Pivô de crise, Inpe vira aposta da União para identificar rota do óleo

Após a crise governamental no caso das queimadas na Amazônia, com desdobramentos internacionais e até a troca no comando, Instituto se torna aliado do presidente para investigação sobre manchas de óleo nas praias

Pivô da crise provocada pelas queimadas na Amazônia neste ano, com desdobramentos internacionais, o Inpe (Instituto Nacional de Pesquisas Espaciais) se transformou um aliado estratégico para o governo Jair Bolsonaro (PSL) na tentativa de identificação do rastro do óleo que atinge o litoral da região Nordeste, nessa que já é a maior tragédia ambiental da história do litoral brasileiro.
Antes criticado pelo governo por conta da divulgação de dados de queimada e desmatamento na Amazônia, o Instituto passa por uma reformulação, iniciada com troca na direção.
Na semana passada, o Inpe apresentou resultados obtidos na investigação, para, segundo a Marinha, debater as diretrizes da criação de um grupo de trabalho, composto por especialistas em universidades e institutos para a sequencia da investigação sobre o aparecimento do óleo nas praias.
No início do mês, a Marinha divulgou uma nota afirmando que estava, junto da Polícia Federal, investigando “circunstâncias e fatores envolvidos nesse derramamento (se acidental ou intencional)”, e outros pontos, como, por exemplo, investigar embarcações de outros países.
Os principais dados relacionados foram obtidos por meio do Inpe, como as dimensões e probabilidades de novas manchas, além de volume de óleo derramado.

AVANÇO
Convidado pela Marinha no fim do mês passado para colaborar com as investigações sobre o derramamento de óleo, o Instituto, que tem sede em São José dos Campos, tem trabalho de investigação envolve, por exemplo, estudo de correntes marítimas, e também utilizou uma tecnologia que permite estimar a rota das substâncias, para tentar contê-las antes de atingir as praias.
A previsão, divulgada no início deste mês, era de que o óleo chegasse ao Espírito Santo (o que já aconteceu, na última sexta-feira), e também no Rio de Janeiro.

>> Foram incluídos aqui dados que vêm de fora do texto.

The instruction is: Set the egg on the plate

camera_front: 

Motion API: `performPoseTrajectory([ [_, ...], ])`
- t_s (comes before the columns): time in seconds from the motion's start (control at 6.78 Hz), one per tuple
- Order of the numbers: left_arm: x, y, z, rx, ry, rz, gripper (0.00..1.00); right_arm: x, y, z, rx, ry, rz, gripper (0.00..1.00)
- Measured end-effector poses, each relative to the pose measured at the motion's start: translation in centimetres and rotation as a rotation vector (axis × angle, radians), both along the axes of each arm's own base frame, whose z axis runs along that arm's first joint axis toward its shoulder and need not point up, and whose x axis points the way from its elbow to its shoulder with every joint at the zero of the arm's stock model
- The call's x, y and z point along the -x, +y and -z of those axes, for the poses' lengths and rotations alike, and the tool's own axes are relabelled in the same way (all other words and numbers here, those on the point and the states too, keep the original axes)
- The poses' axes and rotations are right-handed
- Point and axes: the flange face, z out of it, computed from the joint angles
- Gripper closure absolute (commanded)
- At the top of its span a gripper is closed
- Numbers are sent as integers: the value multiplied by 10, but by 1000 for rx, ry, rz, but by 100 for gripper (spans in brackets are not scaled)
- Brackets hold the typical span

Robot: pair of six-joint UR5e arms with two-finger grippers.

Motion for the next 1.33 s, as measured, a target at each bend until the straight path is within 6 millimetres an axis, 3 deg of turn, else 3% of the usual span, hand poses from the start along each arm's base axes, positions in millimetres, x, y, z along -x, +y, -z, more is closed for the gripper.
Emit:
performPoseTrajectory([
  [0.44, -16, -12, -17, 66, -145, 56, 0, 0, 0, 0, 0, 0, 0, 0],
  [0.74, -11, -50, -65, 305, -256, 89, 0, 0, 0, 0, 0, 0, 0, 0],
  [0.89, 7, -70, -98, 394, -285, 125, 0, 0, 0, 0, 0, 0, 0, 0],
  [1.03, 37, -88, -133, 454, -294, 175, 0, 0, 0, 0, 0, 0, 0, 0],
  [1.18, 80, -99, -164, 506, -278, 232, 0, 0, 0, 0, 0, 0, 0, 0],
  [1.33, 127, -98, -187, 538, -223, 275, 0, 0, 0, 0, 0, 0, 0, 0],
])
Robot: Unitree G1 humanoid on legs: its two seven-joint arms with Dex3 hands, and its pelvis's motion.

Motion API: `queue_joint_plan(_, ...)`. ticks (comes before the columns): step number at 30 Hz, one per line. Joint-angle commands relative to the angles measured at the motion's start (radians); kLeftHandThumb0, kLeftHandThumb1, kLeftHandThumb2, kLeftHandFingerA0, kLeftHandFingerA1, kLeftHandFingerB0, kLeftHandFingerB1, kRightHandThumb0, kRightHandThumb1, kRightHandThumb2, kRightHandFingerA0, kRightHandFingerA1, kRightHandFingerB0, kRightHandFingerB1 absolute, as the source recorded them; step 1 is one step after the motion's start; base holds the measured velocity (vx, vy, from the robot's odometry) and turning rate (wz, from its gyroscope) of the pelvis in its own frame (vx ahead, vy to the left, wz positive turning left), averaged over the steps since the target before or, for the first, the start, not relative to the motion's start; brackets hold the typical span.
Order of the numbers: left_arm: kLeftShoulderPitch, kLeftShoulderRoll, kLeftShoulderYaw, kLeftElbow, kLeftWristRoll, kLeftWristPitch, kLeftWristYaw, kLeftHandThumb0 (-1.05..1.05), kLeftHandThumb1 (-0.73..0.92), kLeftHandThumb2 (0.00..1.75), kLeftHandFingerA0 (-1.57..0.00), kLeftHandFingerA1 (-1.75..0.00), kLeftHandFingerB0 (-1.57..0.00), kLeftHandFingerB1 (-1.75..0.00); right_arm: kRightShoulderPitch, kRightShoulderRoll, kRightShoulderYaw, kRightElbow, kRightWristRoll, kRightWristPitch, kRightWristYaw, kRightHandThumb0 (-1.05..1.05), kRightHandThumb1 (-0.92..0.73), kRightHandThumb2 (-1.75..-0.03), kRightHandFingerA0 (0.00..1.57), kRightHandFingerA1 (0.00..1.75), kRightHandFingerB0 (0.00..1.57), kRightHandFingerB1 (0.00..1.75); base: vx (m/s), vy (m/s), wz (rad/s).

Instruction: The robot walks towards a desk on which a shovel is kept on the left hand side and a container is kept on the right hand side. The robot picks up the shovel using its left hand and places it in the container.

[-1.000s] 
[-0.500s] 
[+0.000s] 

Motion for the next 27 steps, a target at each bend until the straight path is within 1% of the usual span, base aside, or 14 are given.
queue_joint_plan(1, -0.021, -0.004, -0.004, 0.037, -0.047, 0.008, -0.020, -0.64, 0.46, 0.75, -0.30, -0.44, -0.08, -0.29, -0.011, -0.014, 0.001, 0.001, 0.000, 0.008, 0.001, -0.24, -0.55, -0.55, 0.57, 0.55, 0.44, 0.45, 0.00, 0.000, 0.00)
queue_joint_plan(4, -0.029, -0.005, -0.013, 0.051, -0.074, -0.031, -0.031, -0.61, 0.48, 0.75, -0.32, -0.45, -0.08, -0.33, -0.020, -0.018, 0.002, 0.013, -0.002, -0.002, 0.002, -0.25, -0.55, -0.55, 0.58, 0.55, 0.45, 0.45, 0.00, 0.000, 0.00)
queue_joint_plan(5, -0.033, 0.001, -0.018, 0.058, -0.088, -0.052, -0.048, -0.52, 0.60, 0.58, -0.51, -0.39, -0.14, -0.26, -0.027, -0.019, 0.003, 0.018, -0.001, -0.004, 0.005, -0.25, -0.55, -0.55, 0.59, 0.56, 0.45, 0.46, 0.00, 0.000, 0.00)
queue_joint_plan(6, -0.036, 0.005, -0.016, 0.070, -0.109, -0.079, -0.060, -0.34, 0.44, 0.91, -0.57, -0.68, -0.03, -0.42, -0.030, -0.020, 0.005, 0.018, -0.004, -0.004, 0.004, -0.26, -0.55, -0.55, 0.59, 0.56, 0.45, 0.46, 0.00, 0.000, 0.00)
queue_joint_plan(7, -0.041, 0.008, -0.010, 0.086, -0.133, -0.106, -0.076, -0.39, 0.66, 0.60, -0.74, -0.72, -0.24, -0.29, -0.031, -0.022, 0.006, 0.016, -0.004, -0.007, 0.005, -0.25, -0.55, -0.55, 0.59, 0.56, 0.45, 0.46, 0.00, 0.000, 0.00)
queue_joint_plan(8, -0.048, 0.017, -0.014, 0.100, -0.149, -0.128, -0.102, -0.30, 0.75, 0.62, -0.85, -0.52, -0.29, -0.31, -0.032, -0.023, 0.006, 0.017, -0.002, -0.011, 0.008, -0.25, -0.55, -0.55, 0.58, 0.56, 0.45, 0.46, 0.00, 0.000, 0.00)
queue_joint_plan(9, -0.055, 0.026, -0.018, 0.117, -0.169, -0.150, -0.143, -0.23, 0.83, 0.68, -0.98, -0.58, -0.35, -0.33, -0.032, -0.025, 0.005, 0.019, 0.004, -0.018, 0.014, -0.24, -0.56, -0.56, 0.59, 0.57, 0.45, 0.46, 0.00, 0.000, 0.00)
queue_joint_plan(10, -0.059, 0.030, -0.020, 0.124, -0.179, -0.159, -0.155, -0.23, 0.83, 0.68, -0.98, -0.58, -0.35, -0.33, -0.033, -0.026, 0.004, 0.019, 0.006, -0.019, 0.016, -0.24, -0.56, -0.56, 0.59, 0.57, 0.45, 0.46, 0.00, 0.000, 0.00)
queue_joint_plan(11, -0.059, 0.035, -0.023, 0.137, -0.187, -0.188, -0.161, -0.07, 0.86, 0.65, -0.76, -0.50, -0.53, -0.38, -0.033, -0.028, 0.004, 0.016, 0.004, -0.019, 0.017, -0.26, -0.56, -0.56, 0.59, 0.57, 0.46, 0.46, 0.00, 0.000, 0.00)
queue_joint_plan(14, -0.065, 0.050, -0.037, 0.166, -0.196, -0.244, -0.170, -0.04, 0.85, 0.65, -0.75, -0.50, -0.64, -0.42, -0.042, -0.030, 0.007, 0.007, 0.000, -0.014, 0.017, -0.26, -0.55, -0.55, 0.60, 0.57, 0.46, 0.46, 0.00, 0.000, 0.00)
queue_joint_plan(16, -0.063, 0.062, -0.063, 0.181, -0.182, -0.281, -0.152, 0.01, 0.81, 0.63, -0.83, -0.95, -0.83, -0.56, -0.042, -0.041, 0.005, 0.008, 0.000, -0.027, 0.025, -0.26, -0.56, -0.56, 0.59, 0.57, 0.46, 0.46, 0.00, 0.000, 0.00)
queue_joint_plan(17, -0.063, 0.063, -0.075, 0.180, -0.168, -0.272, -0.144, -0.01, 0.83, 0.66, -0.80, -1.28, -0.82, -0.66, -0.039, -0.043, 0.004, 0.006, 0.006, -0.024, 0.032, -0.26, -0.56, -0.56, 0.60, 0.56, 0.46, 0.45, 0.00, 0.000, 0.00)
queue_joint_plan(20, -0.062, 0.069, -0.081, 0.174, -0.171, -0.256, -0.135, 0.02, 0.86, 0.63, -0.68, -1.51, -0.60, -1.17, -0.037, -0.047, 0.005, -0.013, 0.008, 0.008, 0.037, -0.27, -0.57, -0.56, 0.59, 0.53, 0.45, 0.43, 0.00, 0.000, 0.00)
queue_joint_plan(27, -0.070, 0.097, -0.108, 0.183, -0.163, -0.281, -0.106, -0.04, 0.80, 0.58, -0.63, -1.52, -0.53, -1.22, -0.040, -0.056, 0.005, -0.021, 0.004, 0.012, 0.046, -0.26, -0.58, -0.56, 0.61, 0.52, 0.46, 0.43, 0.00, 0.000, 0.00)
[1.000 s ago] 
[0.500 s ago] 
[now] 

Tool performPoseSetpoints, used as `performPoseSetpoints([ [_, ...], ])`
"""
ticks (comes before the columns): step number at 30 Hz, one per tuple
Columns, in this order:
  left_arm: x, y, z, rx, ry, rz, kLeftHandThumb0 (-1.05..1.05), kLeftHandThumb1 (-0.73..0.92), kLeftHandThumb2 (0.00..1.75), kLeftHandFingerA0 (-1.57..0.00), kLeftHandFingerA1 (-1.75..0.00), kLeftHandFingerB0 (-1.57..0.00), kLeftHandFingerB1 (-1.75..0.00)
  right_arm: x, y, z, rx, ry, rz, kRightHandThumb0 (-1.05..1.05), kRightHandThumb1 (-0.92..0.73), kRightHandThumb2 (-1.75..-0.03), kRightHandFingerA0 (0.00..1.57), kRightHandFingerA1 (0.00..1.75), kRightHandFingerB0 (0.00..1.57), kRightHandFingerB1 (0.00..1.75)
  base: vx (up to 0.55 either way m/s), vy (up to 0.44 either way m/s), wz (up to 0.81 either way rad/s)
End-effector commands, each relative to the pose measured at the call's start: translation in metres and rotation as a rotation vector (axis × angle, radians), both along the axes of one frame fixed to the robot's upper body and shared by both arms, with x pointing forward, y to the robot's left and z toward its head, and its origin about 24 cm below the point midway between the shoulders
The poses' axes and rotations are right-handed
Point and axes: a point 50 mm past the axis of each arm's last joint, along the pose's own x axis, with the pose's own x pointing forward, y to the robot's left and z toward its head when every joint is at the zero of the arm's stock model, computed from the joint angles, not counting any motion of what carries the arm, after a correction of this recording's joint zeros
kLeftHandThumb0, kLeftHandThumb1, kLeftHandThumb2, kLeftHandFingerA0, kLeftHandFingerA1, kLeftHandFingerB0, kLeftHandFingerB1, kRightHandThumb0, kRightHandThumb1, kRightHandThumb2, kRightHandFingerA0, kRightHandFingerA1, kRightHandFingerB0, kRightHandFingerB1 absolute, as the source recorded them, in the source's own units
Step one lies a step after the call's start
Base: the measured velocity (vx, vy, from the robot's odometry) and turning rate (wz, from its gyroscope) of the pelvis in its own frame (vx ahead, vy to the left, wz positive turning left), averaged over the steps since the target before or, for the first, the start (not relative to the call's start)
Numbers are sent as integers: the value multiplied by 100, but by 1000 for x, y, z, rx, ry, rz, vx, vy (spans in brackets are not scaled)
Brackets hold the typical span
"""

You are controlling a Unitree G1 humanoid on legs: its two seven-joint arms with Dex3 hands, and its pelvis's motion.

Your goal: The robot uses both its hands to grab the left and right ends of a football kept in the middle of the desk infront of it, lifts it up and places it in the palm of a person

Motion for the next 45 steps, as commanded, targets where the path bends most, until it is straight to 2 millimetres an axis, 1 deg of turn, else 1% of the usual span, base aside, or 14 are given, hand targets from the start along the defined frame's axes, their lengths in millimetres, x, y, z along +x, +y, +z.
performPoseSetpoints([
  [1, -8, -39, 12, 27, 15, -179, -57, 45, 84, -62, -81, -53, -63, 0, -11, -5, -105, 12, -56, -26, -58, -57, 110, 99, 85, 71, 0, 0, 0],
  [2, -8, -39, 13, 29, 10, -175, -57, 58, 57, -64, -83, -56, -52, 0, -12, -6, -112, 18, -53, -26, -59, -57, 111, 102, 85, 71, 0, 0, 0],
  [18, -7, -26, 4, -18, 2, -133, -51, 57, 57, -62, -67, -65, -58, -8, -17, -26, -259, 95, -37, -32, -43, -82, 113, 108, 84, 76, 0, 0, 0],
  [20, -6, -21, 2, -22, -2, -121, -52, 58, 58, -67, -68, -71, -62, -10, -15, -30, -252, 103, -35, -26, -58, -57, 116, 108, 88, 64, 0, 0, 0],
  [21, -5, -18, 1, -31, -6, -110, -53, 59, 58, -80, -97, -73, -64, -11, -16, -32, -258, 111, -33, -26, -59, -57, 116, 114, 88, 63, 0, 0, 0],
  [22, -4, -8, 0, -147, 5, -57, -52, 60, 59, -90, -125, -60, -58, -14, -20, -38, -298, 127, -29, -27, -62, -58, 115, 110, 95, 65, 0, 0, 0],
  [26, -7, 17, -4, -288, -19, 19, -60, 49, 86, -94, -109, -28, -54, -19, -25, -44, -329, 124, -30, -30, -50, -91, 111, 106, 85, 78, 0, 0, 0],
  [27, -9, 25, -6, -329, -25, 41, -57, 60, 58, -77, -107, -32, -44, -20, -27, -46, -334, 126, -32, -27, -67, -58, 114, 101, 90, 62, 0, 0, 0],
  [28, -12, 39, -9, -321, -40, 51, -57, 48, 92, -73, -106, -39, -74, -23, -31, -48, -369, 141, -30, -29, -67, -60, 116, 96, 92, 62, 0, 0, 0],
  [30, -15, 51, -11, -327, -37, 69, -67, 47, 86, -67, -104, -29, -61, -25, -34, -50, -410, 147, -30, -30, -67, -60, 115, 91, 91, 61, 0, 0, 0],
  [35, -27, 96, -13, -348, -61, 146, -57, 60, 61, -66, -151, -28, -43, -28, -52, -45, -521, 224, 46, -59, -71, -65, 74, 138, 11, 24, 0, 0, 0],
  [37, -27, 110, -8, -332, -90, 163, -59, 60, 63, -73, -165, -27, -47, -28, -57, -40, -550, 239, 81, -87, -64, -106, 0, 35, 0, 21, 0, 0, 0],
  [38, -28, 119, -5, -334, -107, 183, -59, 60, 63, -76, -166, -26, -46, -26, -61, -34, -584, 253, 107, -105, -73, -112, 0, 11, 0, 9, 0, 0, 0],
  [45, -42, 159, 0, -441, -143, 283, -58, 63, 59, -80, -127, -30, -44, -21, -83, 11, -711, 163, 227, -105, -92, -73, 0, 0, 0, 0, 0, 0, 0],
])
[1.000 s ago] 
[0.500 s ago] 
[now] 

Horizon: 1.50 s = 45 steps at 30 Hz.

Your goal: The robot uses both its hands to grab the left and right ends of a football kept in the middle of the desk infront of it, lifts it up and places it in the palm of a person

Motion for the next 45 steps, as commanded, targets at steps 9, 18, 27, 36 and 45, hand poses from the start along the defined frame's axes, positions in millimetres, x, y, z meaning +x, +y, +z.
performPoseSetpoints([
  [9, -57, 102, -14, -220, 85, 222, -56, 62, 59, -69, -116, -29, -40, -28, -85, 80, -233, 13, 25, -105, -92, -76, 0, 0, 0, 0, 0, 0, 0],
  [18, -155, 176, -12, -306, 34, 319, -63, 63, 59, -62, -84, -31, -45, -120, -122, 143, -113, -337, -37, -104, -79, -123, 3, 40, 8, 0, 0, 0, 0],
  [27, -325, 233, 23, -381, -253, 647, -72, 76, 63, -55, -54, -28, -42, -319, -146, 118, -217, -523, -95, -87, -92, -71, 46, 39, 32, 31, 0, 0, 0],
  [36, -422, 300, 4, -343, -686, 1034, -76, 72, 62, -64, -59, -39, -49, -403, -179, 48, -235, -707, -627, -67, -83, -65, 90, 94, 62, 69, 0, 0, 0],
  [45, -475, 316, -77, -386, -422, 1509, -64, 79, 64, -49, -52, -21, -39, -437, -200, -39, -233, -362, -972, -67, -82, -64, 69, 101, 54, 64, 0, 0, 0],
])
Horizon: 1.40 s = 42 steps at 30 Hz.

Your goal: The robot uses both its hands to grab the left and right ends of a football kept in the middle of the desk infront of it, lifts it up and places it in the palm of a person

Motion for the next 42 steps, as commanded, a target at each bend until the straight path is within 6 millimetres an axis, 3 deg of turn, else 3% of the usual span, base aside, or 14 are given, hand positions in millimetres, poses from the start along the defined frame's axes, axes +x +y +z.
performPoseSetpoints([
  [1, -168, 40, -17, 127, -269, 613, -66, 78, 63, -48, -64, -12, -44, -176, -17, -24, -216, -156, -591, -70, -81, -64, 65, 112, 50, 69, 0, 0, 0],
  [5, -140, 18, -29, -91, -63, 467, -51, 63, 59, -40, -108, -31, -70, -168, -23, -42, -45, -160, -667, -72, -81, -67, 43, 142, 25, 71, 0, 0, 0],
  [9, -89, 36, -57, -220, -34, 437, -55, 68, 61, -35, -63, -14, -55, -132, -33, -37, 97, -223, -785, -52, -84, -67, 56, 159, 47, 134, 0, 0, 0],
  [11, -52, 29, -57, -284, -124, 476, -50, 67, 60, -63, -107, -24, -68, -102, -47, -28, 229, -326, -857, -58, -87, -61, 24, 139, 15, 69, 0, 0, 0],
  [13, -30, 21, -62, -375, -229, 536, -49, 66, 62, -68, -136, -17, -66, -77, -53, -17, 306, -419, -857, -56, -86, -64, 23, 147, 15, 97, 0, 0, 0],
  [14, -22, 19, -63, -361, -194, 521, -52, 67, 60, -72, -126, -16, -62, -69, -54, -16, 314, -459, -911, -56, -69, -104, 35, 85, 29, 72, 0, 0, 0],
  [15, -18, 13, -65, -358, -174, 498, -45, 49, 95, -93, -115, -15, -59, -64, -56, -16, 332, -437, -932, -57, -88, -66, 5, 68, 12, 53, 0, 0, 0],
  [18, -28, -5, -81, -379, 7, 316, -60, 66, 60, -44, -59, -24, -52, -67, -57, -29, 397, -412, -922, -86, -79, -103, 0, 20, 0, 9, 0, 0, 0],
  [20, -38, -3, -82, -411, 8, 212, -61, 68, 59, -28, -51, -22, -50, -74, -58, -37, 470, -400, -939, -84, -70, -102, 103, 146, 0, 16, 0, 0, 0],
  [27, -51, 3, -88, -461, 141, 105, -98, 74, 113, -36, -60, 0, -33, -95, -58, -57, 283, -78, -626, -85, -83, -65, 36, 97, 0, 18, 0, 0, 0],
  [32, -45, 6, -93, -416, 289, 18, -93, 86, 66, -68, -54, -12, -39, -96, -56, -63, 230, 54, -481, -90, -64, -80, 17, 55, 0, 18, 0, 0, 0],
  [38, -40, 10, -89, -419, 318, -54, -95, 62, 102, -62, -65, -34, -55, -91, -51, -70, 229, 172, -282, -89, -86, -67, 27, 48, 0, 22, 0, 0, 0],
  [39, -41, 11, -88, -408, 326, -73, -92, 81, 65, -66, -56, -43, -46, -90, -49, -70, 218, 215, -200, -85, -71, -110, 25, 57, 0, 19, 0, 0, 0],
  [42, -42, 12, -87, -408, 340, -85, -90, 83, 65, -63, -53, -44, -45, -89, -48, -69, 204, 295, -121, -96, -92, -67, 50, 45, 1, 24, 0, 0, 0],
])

DADO DE QUEIMADAS DA AMAZÔNIA GEROU CRISE E TAMBÉM A EXONERAÇÃO DE DIRETOR
Em julho, após dados do Inpe anunciarem um aumento histórico de desmate na Amazônia, o presidente Jair Bolsonaro (PSL) e o então diretor do Instituto, Ricardo Galvão, trocaram farpas via veículos imprensa – o presidente chegou a dizer que os dados eram “mentirosos”, em entrevista, e o diretor rebateu críticas, dizendo que as declarações do pesselista pareciam “conversa de botequim.”
Galvão acabou exonerado no início de agosto e substituído interinamente pelo militar Dardacton Policarpo Damião, escolha do ministro da Ciência e Tecnologia, Marcos Pontes.
O oceanógrafo Ronald Buss de Souza, que atua diretamente na investigação do óleo nas praias, assumiu interinamente o cargo de vice-diretor.